This tool automatically label nodes with GPU properties if a node has one or more AMD GPU installed. This tool leverage controller-runtime in the spirit of Custom Resource Definition (CRD) controller even though we do not define a Custom Resource.
- Node Labeller needs to be run inside a Kubernetes Pod
- The node's hostname need's to be made available inside the container in a text file with the path
/labeller/hostname
. - The Pod containing the Labeller needs to be deployed by a service account with sufficient API access. This can be achieved through the use of ClusterRole and ClusterRoleBinding.
- apiGroups: core ("")
- resources:
nodes
- verbs:
watch
,get
,list
,update
The Labeller needs to be run on all the nodes that are equipped with AMD GPU. The simplist way of doing so is to create a Kubernete DaemonSet, which runs a copy of a pod on all (or some) Nodes in the cluster. An example configuration is available here.
The Labeller currently creates node label for the following AMD GPU properties:
- Device ID (-device-id)
- Product Name (-product-name)
- Driver Version (-driver-version)
- Driver Source Version (-driveri-src-version)
- VRAM Size (-vram)
- Number of SIMD (-simd-count)
- Number of Compute Unit (-cu-count)
- Firmware and Feature Versions (-firmware)

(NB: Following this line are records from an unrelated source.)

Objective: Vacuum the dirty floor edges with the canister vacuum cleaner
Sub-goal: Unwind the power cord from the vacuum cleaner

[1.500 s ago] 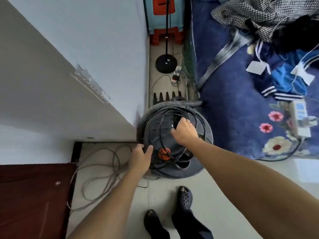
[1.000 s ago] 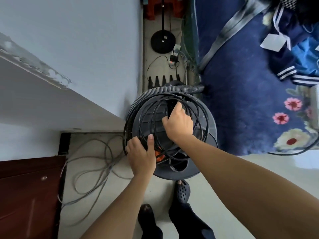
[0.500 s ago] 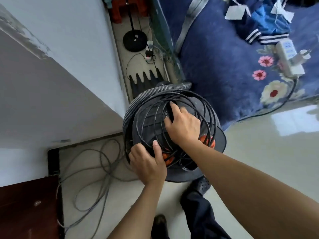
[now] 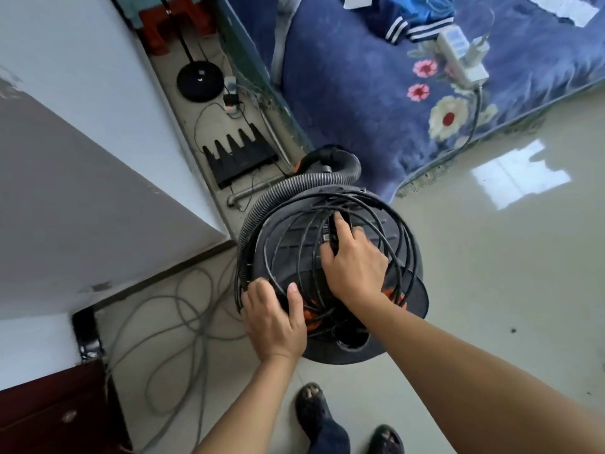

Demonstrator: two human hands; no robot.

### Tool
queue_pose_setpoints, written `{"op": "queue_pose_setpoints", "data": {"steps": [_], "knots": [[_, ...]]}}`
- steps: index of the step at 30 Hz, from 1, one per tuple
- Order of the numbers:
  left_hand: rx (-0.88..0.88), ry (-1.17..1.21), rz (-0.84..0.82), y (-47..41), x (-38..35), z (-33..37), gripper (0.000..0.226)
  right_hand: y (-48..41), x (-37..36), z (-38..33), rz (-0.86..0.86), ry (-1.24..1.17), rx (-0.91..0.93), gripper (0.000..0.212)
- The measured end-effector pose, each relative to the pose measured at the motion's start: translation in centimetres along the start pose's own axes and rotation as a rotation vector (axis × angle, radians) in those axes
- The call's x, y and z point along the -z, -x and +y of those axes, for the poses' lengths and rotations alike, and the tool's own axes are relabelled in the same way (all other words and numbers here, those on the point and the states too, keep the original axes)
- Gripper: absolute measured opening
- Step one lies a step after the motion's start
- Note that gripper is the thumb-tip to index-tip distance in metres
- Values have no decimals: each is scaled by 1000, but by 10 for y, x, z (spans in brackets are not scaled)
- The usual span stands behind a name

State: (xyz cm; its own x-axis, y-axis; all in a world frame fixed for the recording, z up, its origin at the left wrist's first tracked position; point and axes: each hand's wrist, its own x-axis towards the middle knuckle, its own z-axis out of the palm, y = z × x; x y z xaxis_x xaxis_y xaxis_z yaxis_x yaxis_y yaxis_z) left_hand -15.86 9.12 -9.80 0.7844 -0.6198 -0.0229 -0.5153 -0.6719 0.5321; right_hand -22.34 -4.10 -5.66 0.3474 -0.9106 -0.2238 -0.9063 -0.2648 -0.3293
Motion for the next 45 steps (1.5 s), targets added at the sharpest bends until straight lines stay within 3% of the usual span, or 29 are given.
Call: {"op": "queue_pose_setpoints", "data": {"steps": [15, 26, 37, 45], "knots": [[-63, -52, -228, 110, 21, -20, 49, 123, 4, 63, -161, -104, -162, 66], [-403, -133, -419, 155, 0, 12, 42, 204, 16, 144, -127, -186, -461, 69], [-516, 2, -406, 93, -67, 115, 28, 113, 52, 207, 41, -240, -600, 67], [-574, 14, -411, 43, -132, 211, 43, 22, 93, 270, 143, -259, -674, 64]]}}
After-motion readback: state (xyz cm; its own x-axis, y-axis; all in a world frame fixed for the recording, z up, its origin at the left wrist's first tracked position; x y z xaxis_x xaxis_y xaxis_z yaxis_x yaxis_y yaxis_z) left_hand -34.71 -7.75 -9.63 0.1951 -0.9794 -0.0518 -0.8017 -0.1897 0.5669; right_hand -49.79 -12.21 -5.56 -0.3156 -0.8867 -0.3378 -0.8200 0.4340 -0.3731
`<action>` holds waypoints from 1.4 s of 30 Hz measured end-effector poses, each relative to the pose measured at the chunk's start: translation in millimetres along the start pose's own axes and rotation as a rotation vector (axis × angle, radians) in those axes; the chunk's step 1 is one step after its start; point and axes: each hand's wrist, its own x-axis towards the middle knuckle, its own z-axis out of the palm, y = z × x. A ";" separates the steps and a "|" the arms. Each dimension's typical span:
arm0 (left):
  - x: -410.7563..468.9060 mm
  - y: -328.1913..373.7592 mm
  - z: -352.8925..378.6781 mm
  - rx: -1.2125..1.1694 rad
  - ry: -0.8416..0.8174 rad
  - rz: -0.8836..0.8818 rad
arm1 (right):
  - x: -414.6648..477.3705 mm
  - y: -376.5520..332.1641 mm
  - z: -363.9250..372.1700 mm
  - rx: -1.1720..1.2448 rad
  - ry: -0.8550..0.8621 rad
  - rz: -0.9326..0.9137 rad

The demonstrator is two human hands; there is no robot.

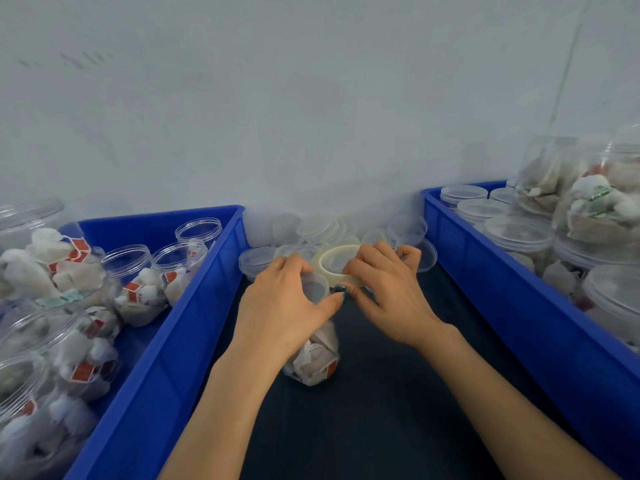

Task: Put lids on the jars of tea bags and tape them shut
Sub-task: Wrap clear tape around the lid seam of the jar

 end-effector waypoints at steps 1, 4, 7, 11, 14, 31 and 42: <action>0.4 -0.8 0.1 -0.014 -0.001 -0.005 | -0.3 -1.8 1.5 -0.007 -0.003 0.009; 1.1 -5.0 0.5 -0.085 -0.006 -0.028 | 2.0 -6.0 4.5 -0.008 -0.009 0.037; -2.4 -7.4 2.8 -0.097 0.050 -0.046 | 4.6 -11.7 8.7 -0.015 -0.035 0.076; -7.4 -2.9 8.5 -0.025 0.146 -0.037 | 6.9 -22.4 18.8 -0.036 -0.080 0.171; -6.7 1.5 10.0 -0.007 0.166 -0.038 | 6.6 -28.7 23.6 -0.064 -0.107 0.238; -3.8 12.0 17.0 0.052 0.186 0.014 | 6.8 -36.0 25.2 -0.324 -0.068 0.360; -23.0 22.3 13.1 -0.021 0.109 0.056 | 16.9 16.8 17.3 -0.359 -0.121 0.337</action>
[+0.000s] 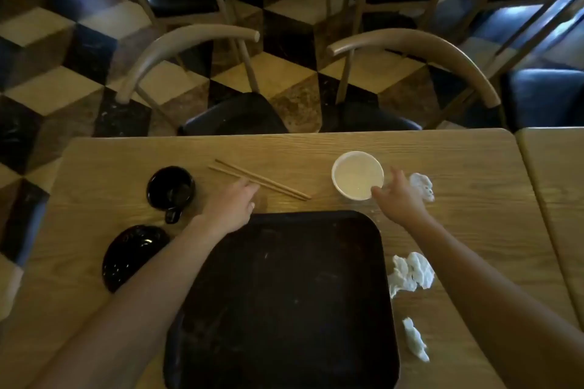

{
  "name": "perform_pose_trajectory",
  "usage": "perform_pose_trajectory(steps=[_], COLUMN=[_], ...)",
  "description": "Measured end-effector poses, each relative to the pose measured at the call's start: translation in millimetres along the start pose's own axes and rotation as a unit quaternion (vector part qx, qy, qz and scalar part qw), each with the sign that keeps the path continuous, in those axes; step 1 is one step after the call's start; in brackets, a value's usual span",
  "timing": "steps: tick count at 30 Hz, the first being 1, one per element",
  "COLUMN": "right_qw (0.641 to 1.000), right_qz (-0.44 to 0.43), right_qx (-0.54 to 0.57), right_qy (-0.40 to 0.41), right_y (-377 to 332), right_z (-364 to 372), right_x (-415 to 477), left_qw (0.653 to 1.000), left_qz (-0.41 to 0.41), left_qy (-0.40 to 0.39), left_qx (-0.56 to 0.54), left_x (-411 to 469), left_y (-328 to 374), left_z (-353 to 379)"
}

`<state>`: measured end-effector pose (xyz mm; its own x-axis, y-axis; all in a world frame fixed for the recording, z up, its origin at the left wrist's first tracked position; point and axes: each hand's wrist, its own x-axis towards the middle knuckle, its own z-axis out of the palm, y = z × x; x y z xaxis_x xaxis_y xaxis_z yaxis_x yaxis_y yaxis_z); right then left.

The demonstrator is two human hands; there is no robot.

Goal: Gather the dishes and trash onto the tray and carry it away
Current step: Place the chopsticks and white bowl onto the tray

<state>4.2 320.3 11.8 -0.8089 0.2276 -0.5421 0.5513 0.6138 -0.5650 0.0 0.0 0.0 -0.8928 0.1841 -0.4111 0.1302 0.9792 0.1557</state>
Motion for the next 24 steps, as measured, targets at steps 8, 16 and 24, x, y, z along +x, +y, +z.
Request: perform_pose_trajectory(steps=[8,16,24], right_qw=[0.987,0.963,0.944], right_qz=[0.087,0.127,0.146], right_qx=[0.130,0.237,0.298], right_qy=[0.035,0.009,-0.003], right_y=[7,16,20], right_z=[26,19,9], right_x=[41,52,53], left_qw=[0.993,0.982,0.977], left_qz=[0.090,0.166,0.192], left_qy=[0.016,0.017,-0.050], left_qx=[0.072,0.088,0.078], left_x=[69,108,122], left_y=[-33,-44,-50], left_z=[9,3,-7])
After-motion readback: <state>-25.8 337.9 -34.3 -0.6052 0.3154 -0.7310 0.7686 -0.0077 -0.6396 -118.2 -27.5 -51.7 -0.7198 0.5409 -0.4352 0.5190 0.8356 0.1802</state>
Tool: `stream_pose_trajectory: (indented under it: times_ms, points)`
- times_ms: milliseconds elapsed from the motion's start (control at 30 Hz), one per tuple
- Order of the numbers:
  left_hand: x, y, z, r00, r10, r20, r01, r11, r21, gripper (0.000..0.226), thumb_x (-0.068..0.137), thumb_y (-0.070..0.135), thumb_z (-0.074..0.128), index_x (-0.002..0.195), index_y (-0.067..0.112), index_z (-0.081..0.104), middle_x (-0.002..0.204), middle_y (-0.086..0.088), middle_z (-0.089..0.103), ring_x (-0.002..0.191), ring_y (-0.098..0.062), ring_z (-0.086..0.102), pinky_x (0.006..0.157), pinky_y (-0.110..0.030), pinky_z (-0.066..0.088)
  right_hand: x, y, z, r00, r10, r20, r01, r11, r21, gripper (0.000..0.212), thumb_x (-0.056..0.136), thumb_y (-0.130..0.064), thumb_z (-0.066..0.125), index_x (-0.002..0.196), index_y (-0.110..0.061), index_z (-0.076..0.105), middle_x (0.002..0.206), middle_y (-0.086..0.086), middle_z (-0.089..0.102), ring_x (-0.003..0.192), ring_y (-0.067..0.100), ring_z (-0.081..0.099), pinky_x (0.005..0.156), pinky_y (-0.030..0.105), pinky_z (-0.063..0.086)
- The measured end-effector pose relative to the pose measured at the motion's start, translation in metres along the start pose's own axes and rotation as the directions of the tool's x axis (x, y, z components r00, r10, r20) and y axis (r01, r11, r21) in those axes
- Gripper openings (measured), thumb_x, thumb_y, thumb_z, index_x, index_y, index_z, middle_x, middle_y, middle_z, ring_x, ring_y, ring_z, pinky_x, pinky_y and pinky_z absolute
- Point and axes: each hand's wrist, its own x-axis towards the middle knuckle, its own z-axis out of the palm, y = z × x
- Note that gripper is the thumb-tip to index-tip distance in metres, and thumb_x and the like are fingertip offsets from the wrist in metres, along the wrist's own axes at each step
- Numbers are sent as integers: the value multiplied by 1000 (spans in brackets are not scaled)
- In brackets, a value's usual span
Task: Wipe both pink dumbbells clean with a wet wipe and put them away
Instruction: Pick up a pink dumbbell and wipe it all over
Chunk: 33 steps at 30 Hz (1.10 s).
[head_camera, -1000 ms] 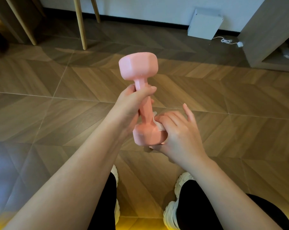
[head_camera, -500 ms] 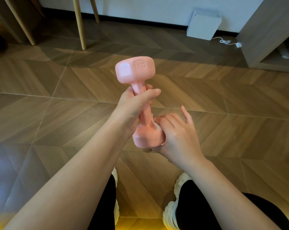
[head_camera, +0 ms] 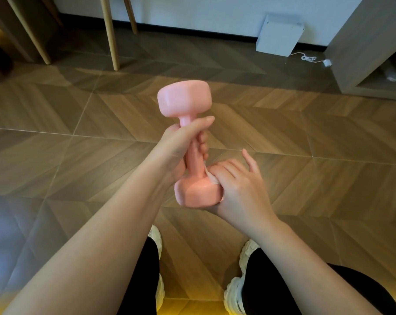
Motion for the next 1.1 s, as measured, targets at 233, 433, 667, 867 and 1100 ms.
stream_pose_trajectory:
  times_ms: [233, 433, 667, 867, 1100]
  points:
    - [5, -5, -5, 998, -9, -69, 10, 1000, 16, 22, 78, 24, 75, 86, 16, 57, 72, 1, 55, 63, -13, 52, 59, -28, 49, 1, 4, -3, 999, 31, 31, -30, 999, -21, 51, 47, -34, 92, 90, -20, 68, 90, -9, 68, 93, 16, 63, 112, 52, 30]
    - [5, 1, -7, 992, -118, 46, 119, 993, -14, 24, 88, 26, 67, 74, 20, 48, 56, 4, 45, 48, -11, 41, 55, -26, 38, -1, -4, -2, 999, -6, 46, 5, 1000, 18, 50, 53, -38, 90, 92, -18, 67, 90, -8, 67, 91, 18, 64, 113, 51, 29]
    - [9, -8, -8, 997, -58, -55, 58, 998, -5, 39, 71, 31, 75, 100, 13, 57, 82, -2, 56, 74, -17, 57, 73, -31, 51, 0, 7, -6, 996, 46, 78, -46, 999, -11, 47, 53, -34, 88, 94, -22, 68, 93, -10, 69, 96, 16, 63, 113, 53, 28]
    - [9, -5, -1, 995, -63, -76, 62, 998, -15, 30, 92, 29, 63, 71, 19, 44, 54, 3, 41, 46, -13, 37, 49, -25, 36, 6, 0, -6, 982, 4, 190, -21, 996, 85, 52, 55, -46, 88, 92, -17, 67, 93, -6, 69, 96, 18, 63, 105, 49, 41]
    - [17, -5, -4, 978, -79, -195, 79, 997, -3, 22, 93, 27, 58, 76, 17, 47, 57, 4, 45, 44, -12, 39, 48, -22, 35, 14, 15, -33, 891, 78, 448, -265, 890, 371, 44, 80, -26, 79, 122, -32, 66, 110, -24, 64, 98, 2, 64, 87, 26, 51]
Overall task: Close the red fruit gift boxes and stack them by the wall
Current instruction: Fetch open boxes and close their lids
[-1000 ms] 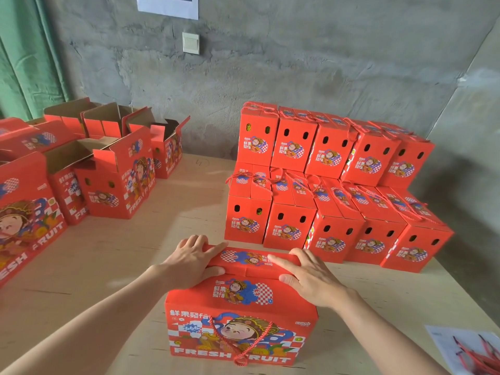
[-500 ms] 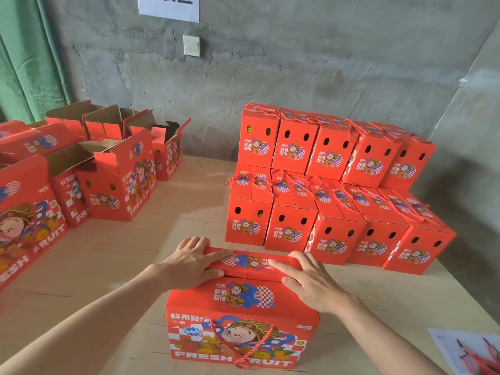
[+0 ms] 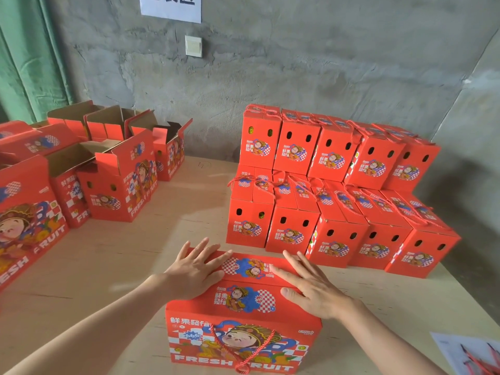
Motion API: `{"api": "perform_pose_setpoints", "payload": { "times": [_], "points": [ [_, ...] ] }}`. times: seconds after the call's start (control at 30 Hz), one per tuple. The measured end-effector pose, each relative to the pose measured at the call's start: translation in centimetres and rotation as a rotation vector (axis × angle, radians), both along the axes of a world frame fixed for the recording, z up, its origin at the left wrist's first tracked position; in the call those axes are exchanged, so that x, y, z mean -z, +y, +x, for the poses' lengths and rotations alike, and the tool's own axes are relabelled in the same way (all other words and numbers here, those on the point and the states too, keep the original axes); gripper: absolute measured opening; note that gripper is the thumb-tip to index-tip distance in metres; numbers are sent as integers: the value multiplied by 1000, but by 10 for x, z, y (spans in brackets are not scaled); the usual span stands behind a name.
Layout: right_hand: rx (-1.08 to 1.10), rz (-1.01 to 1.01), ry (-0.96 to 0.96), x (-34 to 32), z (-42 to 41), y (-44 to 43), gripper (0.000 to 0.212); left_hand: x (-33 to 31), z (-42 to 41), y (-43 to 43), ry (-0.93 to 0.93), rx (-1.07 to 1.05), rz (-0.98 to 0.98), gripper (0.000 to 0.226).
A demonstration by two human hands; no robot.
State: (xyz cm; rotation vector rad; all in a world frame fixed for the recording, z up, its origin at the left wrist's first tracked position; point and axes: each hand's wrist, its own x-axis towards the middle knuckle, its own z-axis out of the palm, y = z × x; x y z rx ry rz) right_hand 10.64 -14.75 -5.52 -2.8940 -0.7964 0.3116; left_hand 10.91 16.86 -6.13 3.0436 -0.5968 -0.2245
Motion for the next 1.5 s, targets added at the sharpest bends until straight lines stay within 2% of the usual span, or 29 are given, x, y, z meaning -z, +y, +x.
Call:
{"api": "perform_pose_setpoints", "payload": {
  "times": [0.1, 0.17, 0.3, 0.53, 0.67, 0.77, 0.87, 0.93, 1.0, 1.07, 1.1, 1.17, 1.23, 1.33, 1.5],
  "points": [
    [-20, -26, -45, 4, -2, 2, 50, -3, 0, -5, 26, -4, 19, 75],
    [-33, -11, -79, 6, -4, 3, 52, -4, -2, -9, 15, -19, 26, 79],
    [-15, -11, -22, 1, -4, 5, 48, -3, -16, -24, -20, -49, -14, 53],
    [39, 73, -44, -5, -9, 9, 44, 14, -66, -87, -93, -30, -151, 59],
    [55, 80, -135, -5, -10, 12, 42, 16, -63, -83, -175, -17, -161, 59],
    [154, 70, -227, 1, -14, 13, 41, 12, -45, -74, -208, 55, -158, 53],
    [346, -8, -234, 8, -17, 18, 43, 3, -15, -71, -156, 134, -105, 48],
    [463, -66, -209, 8, -18, 24, 47, -4, 7, -74, -140, 53, -7, 47],
    [470, -133, -203, 4, -19, 21, 56, -10, 22, -83, -125, -65, 103, 48],
    [392, -149, -117, -1, -24, 4, 68, -14, 25, -98, -123, -111, 141, 56],
    [357, -103, -26, -2, -28, -5, 70, -12, 21, -105, -105, -134, 81, 58],
    [315, 49, 139, -2, -37, -19, 74, -1, 4, -121, -59, -185, -183, 50],
    [300, 153, 152, 2, -42, -22, 87, 12, -19, -135, -34, -220, -401, 56],
    [368, 250, 127, 7, -47, -14, 94, 21, -30, -140, -41, -193, -461, 62],
    [473, 135, -92, 17, -64, 40, 104, 10, -3, -95, -50, -17, -448, 50]
  ]
}}
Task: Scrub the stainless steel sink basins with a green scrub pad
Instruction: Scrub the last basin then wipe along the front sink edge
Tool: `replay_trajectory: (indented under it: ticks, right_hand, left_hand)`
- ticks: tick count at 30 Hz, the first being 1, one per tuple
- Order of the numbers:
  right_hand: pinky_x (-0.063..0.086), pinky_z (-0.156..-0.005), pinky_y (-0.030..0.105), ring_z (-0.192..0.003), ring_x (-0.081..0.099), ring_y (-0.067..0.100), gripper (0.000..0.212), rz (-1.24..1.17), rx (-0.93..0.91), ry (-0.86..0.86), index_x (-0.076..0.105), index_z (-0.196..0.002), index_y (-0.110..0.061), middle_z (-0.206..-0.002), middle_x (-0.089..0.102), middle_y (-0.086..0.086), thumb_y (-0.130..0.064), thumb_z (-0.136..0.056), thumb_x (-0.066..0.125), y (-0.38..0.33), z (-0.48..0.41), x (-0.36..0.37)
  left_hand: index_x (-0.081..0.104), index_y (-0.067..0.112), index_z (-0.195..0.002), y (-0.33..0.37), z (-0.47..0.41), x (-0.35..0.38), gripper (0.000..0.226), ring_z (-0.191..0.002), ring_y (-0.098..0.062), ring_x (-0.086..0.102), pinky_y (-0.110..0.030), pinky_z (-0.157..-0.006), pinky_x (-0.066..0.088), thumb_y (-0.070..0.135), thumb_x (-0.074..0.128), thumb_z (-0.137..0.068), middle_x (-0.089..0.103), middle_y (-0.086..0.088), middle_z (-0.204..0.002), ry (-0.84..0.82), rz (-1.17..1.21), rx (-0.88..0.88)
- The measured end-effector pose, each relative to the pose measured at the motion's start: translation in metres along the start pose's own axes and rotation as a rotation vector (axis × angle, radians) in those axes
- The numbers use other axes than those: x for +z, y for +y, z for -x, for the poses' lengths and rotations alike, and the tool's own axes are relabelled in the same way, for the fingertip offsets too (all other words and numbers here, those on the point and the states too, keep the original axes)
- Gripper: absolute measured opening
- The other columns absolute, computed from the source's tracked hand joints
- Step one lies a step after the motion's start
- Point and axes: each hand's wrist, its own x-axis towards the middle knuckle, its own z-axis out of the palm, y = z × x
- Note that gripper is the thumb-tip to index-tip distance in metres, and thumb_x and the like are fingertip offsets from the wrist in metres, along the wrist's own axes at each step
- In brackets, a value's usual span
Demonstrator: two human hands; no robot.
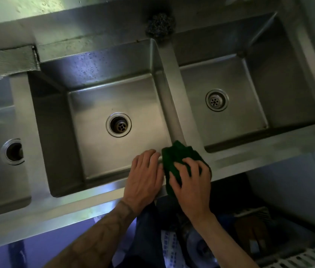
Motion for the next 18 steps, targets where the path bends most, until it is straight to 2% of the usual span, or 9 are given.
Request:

- GPU Family, in two letters acronym (-family)
- SI - Southern Islands
- CI - Sea Islands
- KV - Kaveri
- VI - Volcanic Islands
- CZ - Carrizo
- AI - Arctic Islands
- RV - Raven
- NV - Navi
- VGH - Van Gogh
- GC_11_0_0 - GC 11.0.0
- YC - Yellow Carp
- GC_11_0_1 - GC 11.0.1
- GC_10_3_6 - GC 10.3.6
- GC_10_3_7 - GC 10.3.7
- GC_11_5_0 - GC 11.5.0
Example result
$ kubectl describe node cluster-node-23
Name: cluster-node-23
Roles: <none>
Labels: beta.amd.com/gpu.cu-count.64=1
beta.amd.com/gpu.device-id.6860=1
beta.amd.com/gpu.family.AI=1
beta.amd.com/gpu.simd-count.256=1
beta.amd.com/gpu.vram.16G=1
beta.kubernetes.io/arch=amd64
beta.kubernetes.io/os=linux
kubernetes.io/hostname=cluster-node-23
Annotations: kubeadm.alpha.kubernetes.io/cri-socket: /var/run/dockershim.sock
node.alpha.kubernetes.io/ttl: 0
......
You can selectively expose the GPU properties by passing in the corresponding flag. For example, to only explose VRAM and Device ID as node labels, run the Node Labeller like this:
$ ./k8s-node-labeller -vram -device-id
Once the Node Labeller is deployed and functional, you can select specific nodes via Kubernetes' label selector. For example, to select nodes with only 8GB of VRAM:
$ kubectl get nodes -l beta.amd.com/gpu.vram.8G
While container scheduling via label selector works for heterogeneous cluster, it requires homogenous nodes. For example, you can have a node with just Fiji and just Vega10 in the same cluster but not a node that has both Fiji and Vg10 cards in it.